Program: Seriously Social-Leveraging Social Media

Key Points from the Presentation; Kolene Allen @suckahpunch (Grand Rapids Public Library): 

  • Definition of Social Media: just an ability, through many formats, to talk to each other. Conversation can be off-topic, not organized and off topic. It can also be fun, intelligent and meaningful.
  • Start to listen to what they want instead of talking to them. Join the conversation they are already having. Not simply “announcing things.”
  • If you are not on social media, you are not on the internet.
  • 456 tweets per second (when Michael Jackson died); 4000 tps when Obama announced that Osama Bin Laden was killed
  • Twitter used for keeping up with information; answer reference questions; what you are already doing with your “followers.”
  • Follow your followers. Need to follow someone “back.” It is respectful–showing that you care. Repeat “nice tweet” with friends. @mentions allows you to keep track of what people are thinking and saying.
  • Direct messages for personal information. Some people will not come to your library; they will only interact with Twitter.
  • # tags is the way to keep the information organized.

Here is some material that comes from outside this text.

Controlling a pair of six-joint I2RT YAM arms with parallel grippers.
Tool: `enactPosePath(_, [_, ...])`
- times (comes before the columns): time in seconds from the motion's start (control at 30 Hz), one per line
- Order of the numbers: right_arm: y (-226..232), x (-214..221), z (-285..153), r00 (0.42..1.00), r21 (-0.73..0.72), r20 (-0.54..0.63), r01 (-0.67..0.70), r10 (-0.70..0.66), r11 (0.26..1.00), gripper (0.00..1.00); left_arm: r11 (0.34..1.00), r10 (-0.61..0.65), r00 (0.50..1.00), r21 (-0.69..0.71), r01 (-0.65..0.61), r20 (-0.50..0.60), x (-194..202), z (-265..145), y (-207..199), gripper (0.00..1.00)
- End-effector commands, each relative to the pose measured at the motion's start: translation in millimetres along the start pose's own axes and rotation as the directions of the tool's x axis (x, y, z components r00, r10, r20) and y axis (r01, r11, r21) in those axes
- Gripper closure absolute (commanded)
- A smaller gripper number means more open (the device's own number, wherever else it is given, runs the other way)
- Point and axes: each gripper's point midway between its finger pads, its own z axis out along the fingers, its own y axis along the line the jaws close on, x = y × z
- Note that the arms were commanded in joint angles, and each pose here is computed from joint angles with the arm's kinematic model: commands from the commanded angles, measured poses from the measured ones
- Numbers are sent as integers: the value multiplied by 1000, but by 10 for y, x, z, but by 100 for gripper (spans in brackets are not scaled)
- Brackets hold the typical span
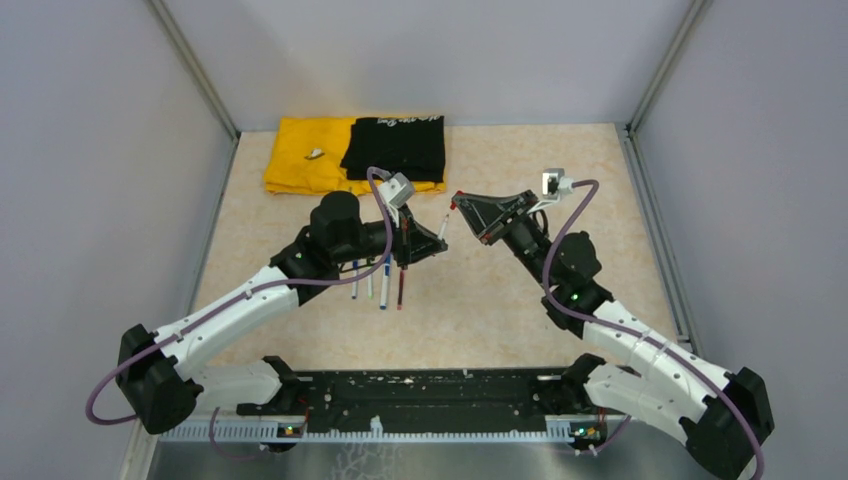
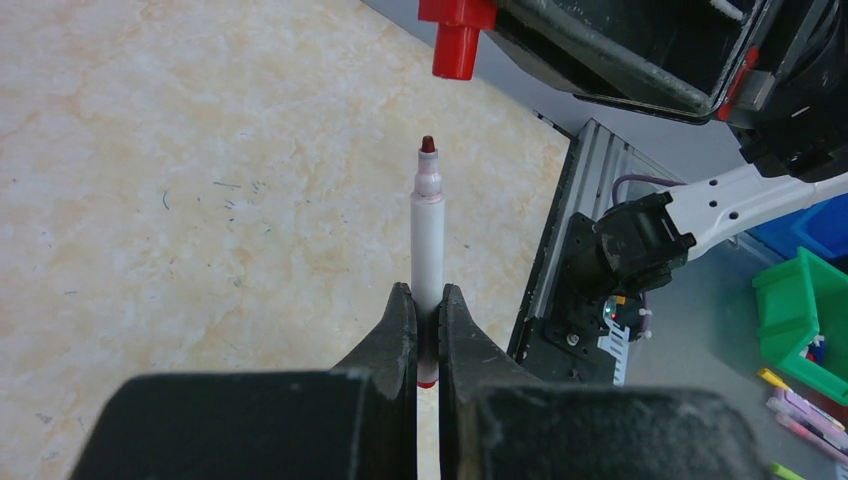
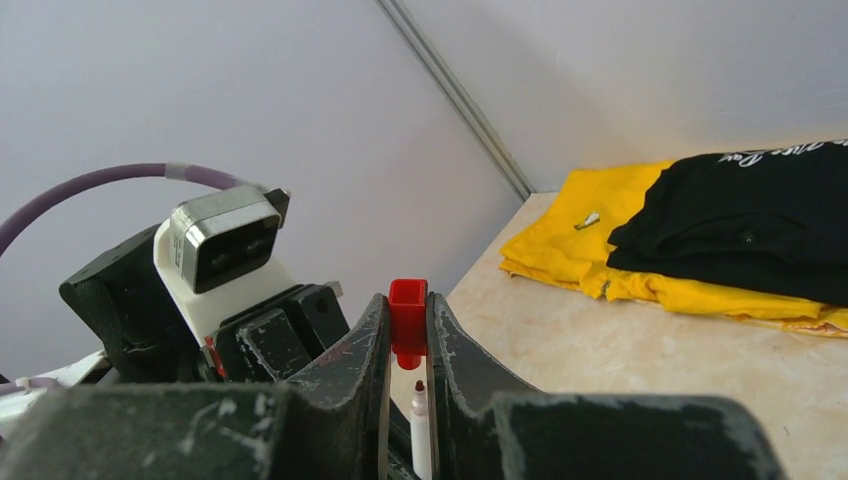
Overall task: Insert the pens into the pen caps
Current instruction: Insert the pen cap onto the pen.
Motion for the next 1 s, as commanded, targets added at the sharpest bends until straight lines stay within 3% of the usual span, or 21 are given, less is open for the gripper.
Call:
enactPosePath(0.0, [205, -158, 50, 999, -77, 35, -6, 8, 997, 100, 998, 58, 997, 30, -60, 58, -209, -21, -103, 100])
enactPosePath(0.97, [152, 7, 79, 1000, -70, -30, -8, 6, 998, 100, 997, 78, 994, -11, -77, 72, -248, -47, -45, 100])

Key Points from the Presentation: Facebook (David Lee King from Topeka Public Library)

  • Edison Research found 51% of Americans 12 and older are on Facebook; 50% log in everyday; 130 friends; 8 request a month; 40 times a month; 23 minutes each visit; connected 80 community events and groups; 90 pieces of content per month; 30 billion pieces of content per day.
  • What to do : facebook.com/page. Create your organizational page. Shorten your name (like Topeka Library)
  • Status Updates: news, events, fun information, fun research questions (useful information for free.) Interaction allows to understand what customers want. Discussions tab is not used much–mainly use comments on status updates.
  • Blog post and twitter can be fed to the Facebook page. Facebook tracks impressions–allows one to understand how many people are seeing content posted. Top referral site is Facebook–not the main website.
  • Facebook is primarily for “engaging your customers.”
  • Plans and strategies: who will do the work and assign it (and it goes in their annual review); use a team; who will answer the questions; set one year (short term goals) like how many fans in one year; establish audience and type of content; set content to the demographic; like button is important–on a blog because it goes to all “friends.”
  • Facebook insights: shows trends, daily active users, breaks down by sex and age, cities, who is clicking on places on FB, external referrers, impressions by post with feedback.
  • Important: 1) actually tell people about your page, 2) post things are designed to encourage conversation, and 3) remember who you represent (you represent the library not yourself.)
  • Nothing is private–if it is on the web it is public. If you can no say it to someone’s face don’t say it.
  • Facebook and Twitter is real work–be prepared to have staff assigned; it is important work (most important conversation tools in use today); real training is important. Work on engagement.
  • Real return on investment. It is fun! It is the “real library.”

One Trackback/Pingback

  1. By ALA New Orleans « MS&R Library World on 29 Jun 2011 at 9:59 am

    [...] this link for my report on the social media [...]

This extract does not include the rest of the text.